> _EXERCISE PROMPT_: On how many lines of these entries does the word "scene" occur? State the number alone.

> _PROVIDED ENTRIES_:
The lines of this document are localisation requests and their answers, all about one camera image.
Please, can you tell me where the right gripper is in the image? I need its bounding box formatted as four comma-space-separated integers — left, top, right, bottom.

--

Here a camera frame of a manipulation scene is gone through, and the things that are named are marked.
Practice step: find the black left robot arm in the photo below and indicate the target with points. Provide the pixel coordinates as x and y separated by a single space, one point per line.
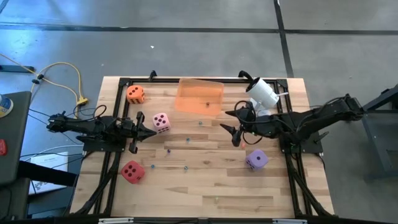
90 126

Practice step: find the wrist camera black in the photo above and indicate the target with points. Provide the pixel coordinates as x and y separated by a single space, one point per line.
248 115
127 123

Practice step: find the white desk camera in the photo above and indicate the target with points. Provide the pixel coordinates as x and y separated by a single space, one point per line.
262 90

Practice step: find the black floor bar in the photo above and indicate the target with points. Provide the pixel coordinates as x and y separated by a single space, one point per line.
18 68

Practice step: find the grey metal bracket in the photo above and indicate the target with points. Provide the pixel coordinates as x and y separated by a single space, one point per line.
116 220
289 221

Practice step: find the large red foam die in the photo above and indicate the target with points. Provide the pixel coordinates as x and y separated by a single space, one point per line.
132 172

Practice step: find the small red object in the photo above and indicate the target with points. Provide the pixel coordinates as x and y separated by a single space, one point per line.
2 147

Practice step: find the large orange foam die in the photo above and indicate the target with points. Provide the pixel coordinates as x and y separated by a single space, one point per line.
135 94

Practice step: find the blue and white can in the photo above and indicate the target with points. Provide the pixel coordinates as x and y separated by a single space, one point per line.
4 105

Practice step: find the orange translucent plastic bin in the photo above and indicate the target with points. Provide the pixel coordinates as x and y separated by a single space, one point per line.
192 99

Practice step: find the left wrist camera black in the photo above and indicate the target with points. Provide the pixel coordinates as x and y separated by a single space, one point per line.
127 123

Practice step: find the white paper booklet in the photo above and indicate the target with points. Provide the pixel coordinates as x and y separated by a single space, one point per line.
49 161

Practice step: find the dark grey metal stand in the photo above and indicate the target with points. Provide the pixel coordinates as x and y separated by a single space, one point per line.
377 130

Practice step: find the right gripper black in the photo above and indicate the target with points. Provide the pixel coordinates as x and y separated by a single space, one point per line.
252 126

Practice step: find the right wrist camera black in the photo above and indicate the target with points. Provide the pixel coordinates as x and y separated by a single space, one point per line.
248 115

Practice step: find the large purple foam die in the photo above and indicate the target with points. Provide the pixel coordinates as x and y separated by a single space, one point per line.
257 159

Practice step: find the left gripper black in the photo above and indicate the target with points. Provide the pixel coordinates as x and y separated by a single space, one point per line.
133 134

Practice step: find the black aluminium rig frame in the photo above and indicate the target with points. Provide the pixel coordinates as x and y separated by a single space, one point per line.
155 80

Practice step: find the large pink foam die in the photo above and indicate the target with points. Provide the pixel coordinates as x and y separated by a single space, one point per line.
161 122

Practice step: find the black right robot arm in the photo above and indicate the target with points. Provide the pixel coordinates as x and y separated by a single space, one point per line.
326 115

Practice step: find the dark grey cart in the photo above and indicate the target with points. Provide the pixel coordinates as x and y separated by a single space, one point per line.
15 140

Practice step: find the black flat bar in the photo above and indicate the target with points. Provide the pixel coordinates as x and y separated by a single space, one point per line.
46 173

--

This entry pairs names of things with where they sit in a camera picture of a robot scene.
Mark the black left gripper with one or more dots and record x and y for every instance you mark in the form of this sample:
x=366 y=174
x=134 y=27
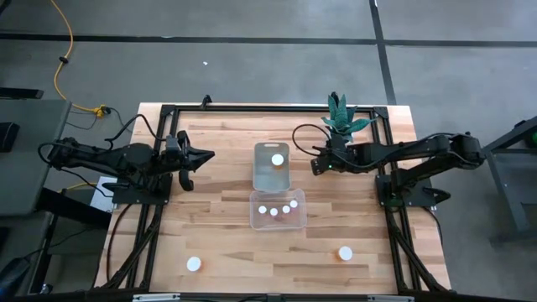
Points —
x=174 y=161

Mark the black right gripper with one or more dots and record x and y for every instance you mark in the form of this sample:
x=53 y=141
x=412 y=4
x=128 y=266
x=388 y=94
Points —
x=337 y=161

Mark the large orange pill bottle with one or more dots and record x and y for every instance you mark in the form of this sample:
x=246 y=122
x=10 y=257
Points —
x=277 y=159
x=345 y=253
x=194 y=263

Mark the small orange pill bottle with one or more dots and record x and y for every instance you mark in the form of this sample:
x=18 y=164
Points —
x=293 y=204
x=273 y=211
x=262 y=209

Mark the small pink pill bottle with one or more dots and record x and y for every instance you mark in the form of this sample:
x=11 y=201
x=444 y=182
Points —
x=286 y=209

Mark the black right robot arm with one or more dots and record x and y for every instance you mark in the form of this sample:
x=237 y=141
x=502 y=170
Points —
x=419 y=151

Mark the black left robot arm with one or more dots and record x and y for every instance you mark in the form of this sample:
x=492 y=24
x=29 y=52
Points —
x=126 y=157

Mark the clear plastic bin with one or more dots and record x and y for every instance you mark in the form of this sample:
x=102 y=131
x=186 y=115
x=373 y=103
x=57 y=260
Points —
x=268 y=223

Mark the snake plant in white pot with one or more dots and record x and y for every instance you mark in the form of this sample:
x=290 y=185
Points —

> _RESPONSE TO THE EXERCISE_: 2